MAROC
15/02/2016 08h:36 CET | Actualisé 17/02/2016 05h:29 CET

"Macho Mouchkil": Une série de portraits pour dénoncer le sexisme au Maroc

"Macho Mouchkil": Une série de portraits pour dénoncer le sexisme au Maroc
Julia Küntzle
"Macho Mouchkil": Une série de portraits pour dénoncer le sexisme au Maroc

PROJET -Faire des portraits de femmes qui subissent le machisme au quotidien, d'hommes qui le perpétuent ou d'autres qui le dénoncent. Après l'affaire des filles en jupes agressées à Inezgane et la polémique créée suite à la sortie du film "Much Loved" l'année dernière, la journaliste française Julia Küntzle, qui s'est installée à Rabat pendant quelques mois, s'est inspirée de son quotidien et de celui de plusieurs femmes pour nourrir un projet artistique original en collaboration avec le mouvement alternatif pour les libertés individuelles (MALI)
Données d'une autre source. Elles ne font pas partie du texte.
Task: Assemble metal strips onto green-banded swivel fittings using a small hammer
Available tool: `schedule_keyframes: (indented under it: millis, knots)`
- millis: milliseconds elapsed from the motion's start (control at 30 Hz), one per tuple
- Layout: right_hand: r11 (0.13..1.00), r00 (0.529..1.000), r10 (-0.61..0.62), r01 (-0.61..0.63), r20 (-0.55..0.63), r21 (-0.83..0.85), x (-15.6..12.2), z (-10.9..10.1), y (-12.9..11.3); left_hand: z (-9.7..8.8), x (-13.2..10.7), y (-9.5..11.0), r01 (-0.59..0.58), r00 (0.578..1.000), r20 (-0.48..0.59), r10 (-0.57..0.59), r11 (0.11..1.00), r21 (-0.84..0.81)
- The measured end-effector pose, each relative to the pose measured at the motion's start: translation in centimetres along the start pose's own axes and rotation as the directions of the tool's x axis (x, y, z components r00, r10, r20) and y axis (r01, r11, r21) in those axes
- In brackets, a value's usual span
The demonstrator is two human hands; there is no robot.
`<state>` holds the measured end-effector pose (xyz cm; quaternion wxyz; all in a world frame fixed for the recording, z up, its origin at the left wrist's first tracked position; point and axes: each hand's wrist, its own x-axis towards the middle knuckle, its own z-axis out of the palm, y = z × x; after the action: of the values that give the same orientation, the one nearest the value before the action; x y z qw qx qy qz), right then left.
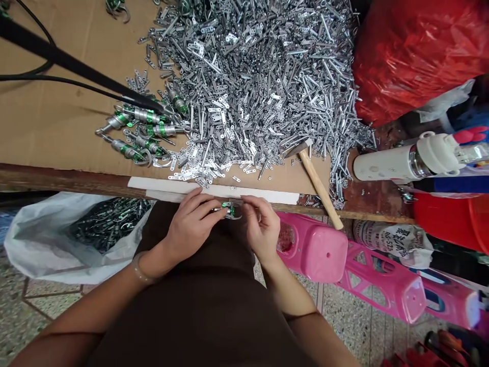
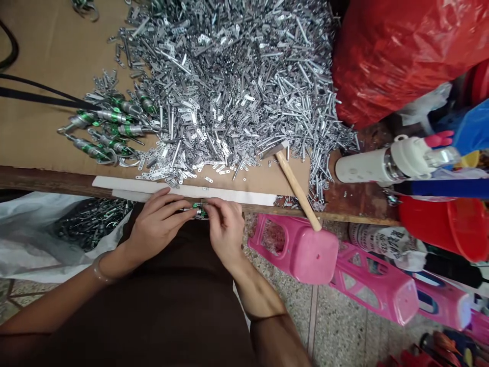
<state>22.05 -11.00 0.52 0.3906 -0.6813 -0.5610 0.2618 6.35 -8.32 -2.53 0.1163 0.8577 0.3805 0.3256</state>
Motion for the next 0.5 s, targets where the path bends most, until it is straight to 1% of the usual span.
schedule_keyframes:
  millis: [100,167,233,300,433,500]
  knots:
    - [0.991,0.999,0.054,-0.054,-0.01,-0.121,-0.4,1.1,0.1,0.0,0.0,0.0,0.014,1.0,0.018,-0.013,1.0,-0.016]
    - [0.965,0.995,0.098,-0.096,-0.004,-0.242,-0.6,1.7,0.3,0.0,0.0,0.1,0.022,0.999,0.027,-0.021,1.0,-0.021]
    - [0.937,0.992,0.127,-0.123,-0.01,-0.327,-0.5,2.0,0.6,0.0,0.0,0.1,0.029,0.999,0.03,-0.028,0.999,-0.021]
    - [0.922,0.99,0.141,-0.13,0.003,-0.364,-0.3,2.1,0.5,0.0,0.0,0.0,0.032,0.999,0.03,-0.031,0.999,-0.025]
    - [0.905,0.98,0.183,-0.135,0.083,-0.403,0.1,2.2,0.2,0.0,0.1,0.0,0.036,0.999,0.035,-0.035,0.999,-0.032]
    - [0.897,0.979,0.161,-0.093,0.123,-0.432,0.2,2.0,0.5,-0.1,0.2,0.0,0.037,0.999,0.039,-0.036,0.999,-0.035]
Celui-ci vise à dénoncer le machisme ordinaire rencontré à Rabat à travers les portraits d'une cinquantaine de citoyens marocains masqués. Le titre de son projet, "Macho Mouchkil" reprend l'expression "Machi Mouchkil" en darija, qui signifie "pas de problème", réponse souvent entendue pour "banaliser les petits accidents du machisme ordinaire". Le HuffPost Maroc s'est entretenu avec la journaliste.

HuffPost Maroc: Comment avez-vous eu l'idée de vous lancer dans ce projet?
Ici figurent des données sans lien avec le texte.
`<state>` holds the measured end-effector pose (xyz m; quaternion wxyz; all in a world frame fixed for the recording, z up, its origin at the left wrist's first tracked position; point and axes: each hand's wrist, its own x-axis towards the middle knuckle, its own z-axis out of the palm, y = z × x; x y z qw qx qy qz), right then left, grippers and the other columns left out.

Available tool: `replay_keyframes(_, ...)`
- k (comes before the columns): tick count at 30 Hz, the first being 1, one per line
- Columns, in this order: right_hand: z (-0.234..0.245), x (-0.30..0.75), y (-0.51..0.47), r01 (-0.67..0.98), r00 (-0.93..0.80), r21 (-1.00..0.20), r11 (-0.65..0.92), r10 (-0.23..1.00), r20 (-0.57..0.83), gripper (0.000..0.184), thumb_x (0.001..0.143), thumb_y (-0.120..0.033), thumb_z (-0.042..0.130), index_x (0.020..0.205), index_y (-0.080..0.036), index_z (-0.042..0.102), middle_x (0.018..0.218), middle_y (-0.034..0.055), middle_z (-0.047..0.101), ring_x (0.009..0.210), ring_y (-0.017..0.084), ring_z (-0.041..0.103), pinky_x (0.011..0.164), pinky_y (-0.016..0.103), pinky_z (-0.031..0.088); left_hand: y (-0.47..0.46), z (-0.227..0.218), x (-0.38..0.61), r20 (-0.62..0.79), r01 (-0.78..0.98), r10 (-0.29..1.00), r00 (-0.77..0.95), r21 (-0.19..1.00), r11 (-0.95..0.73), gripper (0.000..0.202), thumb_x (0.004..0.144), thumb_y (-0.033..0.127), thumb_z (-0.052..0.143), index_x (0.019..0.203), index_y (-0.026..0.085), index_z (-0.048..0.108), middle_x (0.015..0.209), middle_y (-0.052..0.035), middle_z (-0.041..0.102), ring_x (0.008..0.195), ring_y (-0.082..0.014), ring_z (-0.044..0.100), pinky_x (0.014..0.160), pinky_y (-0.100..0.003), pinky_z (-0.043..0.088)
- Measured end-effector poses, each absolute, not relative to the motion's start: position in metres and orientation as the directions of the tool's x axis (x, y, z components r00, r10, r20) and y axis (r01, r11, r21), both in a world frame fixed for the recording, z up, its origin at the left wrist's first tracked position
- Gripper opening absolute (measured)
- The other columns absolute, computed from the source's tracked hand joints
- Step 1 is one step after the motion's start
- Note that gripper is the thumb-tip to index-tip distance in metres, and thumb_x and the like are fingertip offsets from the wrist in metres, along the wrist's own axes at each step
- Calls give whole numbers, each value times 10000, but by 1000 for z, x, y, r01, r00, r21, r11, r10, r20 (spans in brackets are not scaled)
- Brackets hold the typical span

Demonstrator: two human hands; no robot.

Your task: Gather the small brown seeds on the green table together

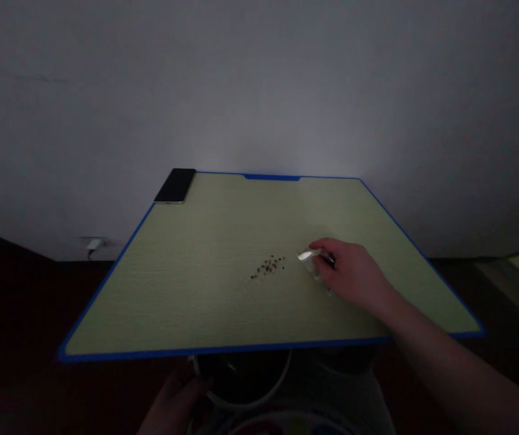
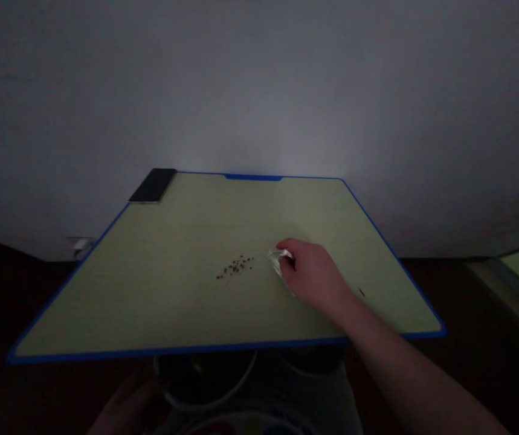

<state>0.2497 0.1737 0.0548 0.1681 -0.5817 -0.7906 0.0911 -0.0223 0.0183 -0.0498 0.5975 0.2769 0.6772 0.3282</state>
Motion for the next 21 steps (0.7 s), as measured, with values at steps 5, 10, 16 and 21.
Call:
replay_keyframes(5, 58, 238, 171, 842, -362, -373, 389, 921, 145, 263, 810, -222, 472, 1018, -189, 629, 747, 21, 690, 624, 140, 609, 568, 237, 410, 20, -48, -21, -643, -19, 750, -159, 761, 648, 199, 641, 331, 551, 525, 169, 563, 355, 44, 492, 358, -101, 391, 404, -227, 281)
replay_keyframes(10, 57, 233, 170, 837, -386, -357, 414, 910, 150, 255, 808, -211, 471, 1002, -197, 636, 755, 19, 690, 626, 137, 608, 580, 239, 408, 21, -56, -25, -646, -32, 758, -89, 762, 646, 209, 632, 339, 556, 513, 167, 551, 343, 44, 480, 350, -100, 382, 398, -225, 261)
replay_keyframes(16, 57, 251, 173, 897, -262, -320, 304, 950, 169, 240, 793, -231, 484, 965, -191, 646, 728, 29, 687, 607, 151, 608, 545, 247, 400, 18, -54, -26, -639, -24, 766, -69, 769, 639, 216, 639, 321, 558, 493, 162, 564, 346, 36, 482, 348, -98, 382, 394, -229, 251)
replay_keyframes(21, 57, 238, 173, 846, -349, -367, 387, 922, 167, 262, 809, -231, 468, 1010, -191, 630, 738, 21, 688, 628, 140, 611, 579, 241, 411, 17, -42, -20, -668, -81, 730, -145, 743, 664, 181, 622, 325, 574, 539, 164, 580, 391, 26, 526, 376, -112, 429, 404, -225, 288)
Julia Küntzle: Le projet est né d'un vécu. J'ai connu le machisme depuis mon plus jeune âge, de la banlieue parisienne où je suis née, en passant par les rédactions où j'ai travaillé. Je m'étais installée à Rabat pendant quelques temps, je voyais le harcèlement dans les rues et quelques personnes de mon entourage se sont fait agresser. Puis j'ai fait un rêve où je voyais des femmes cagoulées poursuivre leur agresseur. C'est à ce moment-là que j'ai eu l'idée des masques. Je souhaitais rendre la parole aux gens. Et le masque a permis à plusieurs personnes de faire le pas. Petit à petit, grâce au bouche-à-oreille, des citoyens marocains de toutes les couches de la population ont commencé à me contacter pour partager leur histoire.

Combien de temps cela vous a-t-il pris?

Cela m'a pris un mois en tout. J'ai dû faire avec les moyens du bord. J'ai écumé toutes les boutiques de Rabat pour trouver des masques. Certains souhaitaient quand même témoigner à visage découvert, mais j'ai refusé pour mettre tout le monde au même niveau. Maintenant, je cherche des lieux au Maroc et en France pour exposer mon travail. Je veux des endroits accessibles à tous, des endroits publics par exemple, pour faire prendre conscience aux gens qui subissent le machisme quotidien qu'ils ne sont pas seuls.

Quels sont les citoyens que vous avez pu rencontrer pour ce projet?

J'ai eu l'occasion de photographier des personnes non marocaines installées au Maroc, comme des Africains subsahariens. Mais ce n'est pas l'origine qui m’intéresse.

Quelle est la suite de ce projet?

Je voudrais aller dans d'autres pays: le Sénégal, que je connais bien, m’intéresse particulièrement. J'ai remarqué plusieurs similitudes dans les histoires des gens, que ce soit aux Etats-Unis ou en France. Donc je compte continuer sur mon projet et l'étendre à l'international.

Le travail de la journaliste freelance sera exposé à Cherbourg en France, du 4 au 13 mars sous le nom "Portraits du Maroc, des Etats-Unis et de France" à l'occasion du Festival "Femmes dans la ville".